2. Practice good posture
Good posture helps reduce stress on your spine and back muscles. For people who face spinal fusion due to AS, consistently practicing good posture may mean the difference between the spine fusing straight or curved. Here are a few tips for achieving good posture:
- Sit on hard, straight-backed chairs instead of soft chairs and sofas.
- Keep your seat at the right height while working at a desk.
- Use a lumbar support cushion.
- Limit the number of pillows you sleep on, and sleep as flat as possible.
- Take breaks throughout the day to stretch, do wall sits, or lie flat on the floor.
3. Lose extra weight
Extra pounds put extra weight on your joints. This may cause pain and, in some cases, fractures.
If you’re overweight, take inventory of your eating habits to see where you can improve. Opt for a diet low in unhealthy fats and sugar and high in fiber, whole grains, and lean protein. Limit sweets, fried foods, and processed foods. Make sure you’re exercising consistently.
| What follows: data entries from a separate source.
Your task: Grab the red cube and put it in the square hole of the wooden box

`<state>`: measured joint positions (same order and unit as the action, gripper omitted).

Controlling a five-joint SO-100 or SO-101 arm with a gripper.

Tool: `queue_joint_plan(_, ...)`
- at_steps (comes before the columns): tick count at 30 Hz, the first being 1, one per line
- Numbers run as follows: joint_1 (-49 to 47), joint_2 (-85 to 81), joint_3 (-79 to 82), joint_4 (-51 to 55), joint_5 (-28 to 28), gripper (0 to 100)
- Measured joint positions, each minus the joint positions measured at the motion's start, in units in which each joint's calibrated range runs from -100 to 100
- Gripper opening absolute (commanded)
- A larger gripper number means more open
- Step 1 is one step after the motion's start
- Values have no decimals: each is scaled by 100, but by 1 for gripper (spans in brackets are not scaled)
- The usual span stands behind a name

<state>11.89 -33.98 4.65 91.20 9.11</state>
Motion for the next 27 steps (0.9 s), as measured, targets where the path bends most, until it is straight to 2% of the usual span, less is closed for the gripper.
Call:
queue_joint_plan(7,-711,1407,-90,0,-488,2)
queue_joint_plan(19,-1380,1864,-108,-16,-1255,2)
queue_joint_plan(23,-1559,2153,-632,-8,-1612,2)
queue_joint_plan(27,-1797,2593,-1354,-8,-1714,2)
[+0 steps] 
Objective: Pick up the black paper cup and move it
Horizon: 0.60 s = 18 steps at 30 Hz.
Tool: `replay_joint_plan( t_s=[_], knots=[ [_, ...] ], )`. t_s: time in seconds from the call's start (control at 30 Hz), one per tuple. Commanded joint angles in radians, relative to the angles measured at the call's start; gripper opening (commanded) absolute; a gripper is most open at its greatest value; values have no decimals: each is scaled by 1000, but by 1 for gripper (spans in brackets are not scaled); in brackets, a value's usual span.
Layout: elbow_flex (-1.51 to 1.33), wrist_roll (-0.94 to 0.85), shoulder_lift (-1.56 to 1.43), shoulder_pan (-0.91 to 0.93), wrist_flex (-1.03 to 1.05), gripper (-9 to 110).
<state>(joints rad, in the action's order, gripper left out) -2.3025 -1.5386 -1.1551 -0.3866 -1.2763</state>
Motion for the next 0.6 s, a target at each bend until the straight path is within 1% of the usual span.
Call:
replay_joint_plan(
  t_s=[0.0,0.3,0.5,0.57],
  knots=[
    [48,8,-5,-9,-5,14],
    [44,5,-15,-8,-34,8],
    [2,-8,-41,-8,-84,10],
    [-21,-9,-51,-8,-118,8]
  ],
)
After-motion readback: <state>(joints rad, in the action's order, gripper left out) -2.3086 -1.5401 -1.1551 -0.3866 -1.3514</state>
If you need help losing weight, consult your doctor or a registered dietician.
4. Try hydrotherapy
Hydrotherapy is simply exercising in a pool of warm water. The water helps soothe joints and muscles and allows you to exercise without fighting gravity. According to the National Ankylosing Spondylitis Society, when exercising in water that’s waist deep, you weigh half of what you weigh out of water. Water also offers gentle resistance to help you build strength and endurance.
Hydrotherapy is done under the supervision of a physiotherapist. It’s often a comfortable and relaxing type of exercise for people in severe AS pain. If your doctor thinks you’re a candidate for hydrotherapy, they can recommend a physiotherapist for you.
5. Apply heat and cold therapy
Both heat and cold therapy may help relieve AS symptoms. According to the Arthritis Foundation, heat is good for relieving stiffness and soothing tired, strained muscles. Try a warm bath, or apply a dry or moist covered heating pad or hot water bottle to the painful area.
For acute or severe pain, cold may be the better option. Cold reduces blood flow and inflammation to help dull pain. It also calms nerve endings. A gel cold pack or a frozen bag of vegetables from your freezer work well for cold therapy.
Don’t use heat or cold therapy more than 20 minutes at a time.
6. Use orthotics for foot pain
With AS, much focus is placed on the back. But the feet are important too. Plantar fasciitis, an inflammation of the plantar fascia, is a common cause of severe pain. The plantar fascia is a ligament that runs between your heel and your toes.
Arch supports, known as orthotics, can help align your feet and distribute weight evenly. Your doctor may also prescribe a night splint to stretch your feet while you sleep. Orthotics may help other foot problems common to AS such as cramping, toe clawing, and Achilles tendinitis.
7. Think about complementary treatments
Acupuncture is a complementary treatment for pain. The therapy involves inserting needles into specific, imaginary lines on your skin known as meridians. Acupuncture may help your body release natural endorphins to ease pain. Other complementary treatments that may relieve pain are aromatherapy, mindfulness, and meditation.
Fight back against AS pain
AS pain can cause a range of emotions from frustration to helplessness. It’s important to keep your pain controlled. Medications are necessary for some people. Lifestyle changes and natural treatments may be enough for others. Wherever you fall on the treatment spectrum, it’s empowering to take steps to control pain. It’s a reminder that you’re in charge, not your pain.